Below are a few reasons one would choose PartiQL over DynamoDB DSL.
- The simplicity of SQL
DynamoDB has a wide range of programming language support. Then why do we need another language i.e. SQL on top of it?
Let’s understand it with an example — Below is a simple table with 4 attributes —
Imagine you have a mobile app where users can rate the movies by a star rating ((1- 5) system. Now, let’s see a python code snippet that updates the number of votes and stars when a user submits a rating.
Terms like UpdateExpression, ExpressionAttributeValues, ExpressionAttributeNames (in case you are using reserved DynamoDB keyword) are purely DynamoDB specific. It may not sound familiar or make a lot of sense when a newbie on DynamoDB looks at it.
Now let's see the PartiQL version of the same scenario —
The UPDATE SQL statement looks quite familiar already. It does not involve any DynamoDB-specific keywords. It uses an SQL statement to update the item in a NoSQL table. As the title of this blog says — Now you can harness NoSQL power by SQL’s simplicity.
2. Easy to learn — Although there is a learning curve to understand PartQL, it is relatively less compared to traditional DynamoDB DSL. SQL is a very well-known language among most software engineers. Taking this assumption into account, it would be easier to switch to a NoSQL database like DynamoDB.
3. Faster Development —As compared to the older approach, PartiQL allows one to increase productivity since less time is spent looking at AWS documents. Writing SQL code feels quite natural without memorizing a lot of DynamoDB terms.
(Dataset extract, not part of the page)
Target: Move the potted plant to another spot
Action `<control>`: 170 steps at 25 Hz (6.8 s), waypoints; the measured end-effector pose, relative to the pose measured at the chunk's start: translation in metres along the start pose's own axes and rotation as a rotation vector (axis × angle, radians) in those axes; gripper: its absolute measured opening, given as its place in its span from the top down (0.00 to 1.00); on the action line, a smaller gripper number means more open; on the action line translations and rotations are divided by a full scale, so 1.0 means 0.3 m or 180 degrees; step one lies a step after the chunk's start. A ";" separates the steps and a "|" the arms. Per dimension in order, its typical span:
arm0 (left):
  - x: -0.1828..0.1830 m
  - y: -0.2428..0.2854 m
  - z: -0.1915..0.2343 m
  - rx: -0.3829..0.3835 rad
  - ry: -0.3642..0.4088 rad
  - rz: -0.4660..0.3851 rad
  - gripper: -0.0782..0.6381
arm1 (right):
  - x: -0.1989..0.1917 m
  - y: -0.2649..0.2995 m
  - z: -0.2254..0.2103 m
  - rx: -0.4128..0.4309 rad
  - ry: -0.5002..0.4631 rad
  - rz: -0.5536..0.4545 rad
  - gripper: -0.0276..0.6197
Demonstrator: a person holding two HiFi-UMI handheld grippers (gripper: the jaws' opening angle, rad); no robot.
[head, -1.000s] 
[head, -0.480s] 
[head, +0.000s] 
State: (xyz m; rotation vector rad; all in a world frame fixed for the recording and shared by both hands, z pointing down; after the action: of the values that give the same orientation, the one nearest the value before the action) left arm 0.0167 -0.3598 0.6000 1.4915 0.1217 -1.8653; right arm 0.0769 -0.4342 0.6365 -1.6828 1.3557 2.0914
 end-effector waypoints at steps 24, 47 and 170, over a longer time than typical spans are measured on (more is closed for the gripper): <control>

Key Considerations while using PartiQL
Things you can perform with PariQL —
- CRUD operations on a DynamoDB table are supported
- Actions like query & scan can be replaced with SELECT statements with appropriate predicates in the “WHERE” clause
- You can also use it on table indexes i.e. global secondary index (GSI) & local secondary index (LSI)
Things to keep in mind while using PartiQL —
- Now that you can use SQL statements to access a DynamoDB table, it does not mean that you can run COUNT() function. The LIMIT clause is not supported either.
- The main purpose is to complement the existing methods by adding SQL simplicity
- PartiQL on DynamoDB is strictly for OLTP use cases. In part 2 of this blog, I will explain how you can run OLAP queries on DynamoDB
- You might wonder whether PartiQL is faster/slower than traditional methods GetItem/PutItem etc. And what about Query v/s Scan? Does it vanish with the introduction of PartQL? The answer is — they are all there under the hood. PartiQL queries are translated internally to make it DynamoDB API-supported format; hence it is transparent to the end users.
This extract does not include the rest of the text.